EXERCISE – Which lines make up the answer? Those from the line with "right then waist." through the end of the data; reproduce them exactly.

BEGIN SUPPLIED INFORMATION

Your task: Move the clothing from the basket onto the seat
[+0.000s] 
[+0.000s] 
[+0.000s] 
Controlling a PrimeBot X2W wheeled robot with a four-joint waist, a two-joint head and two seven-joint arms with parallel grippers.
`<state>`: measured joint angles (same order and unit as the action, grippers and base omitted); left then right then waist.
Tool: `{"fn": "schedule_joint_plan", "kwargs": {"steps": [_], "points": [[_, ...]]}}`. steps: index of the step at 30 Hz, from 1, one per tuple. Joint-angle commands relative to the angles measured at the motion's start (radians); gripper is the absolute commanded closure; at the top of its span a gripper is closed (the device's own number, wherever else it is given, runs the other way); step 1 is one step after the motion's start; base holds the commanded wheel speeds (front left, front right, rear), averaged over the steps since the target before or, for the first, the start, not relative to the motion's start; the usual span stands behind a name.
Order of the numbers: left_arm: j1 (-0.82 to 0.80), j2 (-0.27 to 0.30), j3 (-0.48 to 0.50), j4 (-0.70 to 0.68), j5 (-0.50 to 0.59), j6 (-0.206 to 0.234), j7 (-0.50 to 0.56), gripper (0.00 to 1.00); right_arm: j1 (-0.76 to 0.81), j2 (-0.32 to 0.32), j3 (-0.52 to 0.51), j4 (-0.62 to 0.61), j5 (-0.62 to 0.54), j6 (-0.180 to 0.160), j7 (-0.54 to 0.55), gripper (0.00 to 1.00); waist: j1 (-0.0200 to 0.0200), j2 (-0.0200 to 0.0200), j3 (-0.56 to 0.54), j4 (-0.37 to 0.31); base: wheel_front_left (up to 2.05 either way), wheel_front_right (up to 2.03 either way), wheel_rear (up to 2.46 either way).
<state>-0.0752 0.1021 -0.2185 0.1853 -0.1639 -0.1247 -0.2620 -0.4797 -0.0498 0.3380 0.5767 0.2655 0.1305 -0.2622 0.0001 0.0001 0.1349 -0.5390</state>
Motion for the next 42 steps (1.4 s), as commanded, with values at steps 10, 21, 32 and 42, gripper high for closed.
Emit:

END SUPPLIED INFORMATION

REPLY TO THE EXERCISE –
`<state>`: measured joint angles (same order and unit as the action, grippers and base omitted); left then right then waist.
Tool: `{"fn": "schedule_joint_plan", "kwargs": {"steps": [_], "points": [[_, ...]]}}`. steps: index of the step at 30 Hz, from 1, one per tuple. Joint-angle commands relative to the angles measured at the motion's start (radians); gripper is the absolute commanded closure; at the top of its span a gripper is closed (the device's own number, wherever else it is given, runs the other way); step 1 is one step after the motion's start; base holds the commanded wheel speeds (front left, front right, rear), averaged over the steps since the target before or, for the first, the start, not relative to the motion's start; the usual span stands behind a name.
Order of the numbers: left_arm: j1 (-0.82 to 0.80), j2 (-0.27 to 0.30), j3 (-0.48 to 0.50), j4 (-0.70 to 0.68), j5 (-0.50 to 0.59), j6 (-0.206 to 0.234), j7 (-0.50 to 0.56), gripper (0.00 to 1.00); right_arm: j1 (-0.76 to 0.81), j2 (-0.32 to 0.32), j3 (-0.52 to 0.51), j4 (-0.62 to 0.61), j5 (-0.62 to 0.54), j6 (-0.180 to 0.160), j7 (-0.54 to 0.55), gripper (0.00 to 1.00); waist: j1 (-0.0200 to 0.0200), j2 (-0.0200 to 0.0200), j3 (-0.56 to 0.54), j4 (-0.37 to 0.31); base: wheel_front_left (up to 2.05 either way), wheel_front_right (up to 2.03 either way), wheel_rear (up to 2.46 either way).
<state>-0.0752 0.1021 -0.2185 0.1853 -0.1639 -0.1247 -0.2620 -0.4797 -0.0498 0.3380 0.5767 0.2655 0.1305 -0.2622 0.0001 0.0001 0.1349 -0.5390</state>
Motion for the next 42 steps (1.4 s), as commanded, with values at steps 10, 21, 32 and 42, gripper high for closed.
Emit:

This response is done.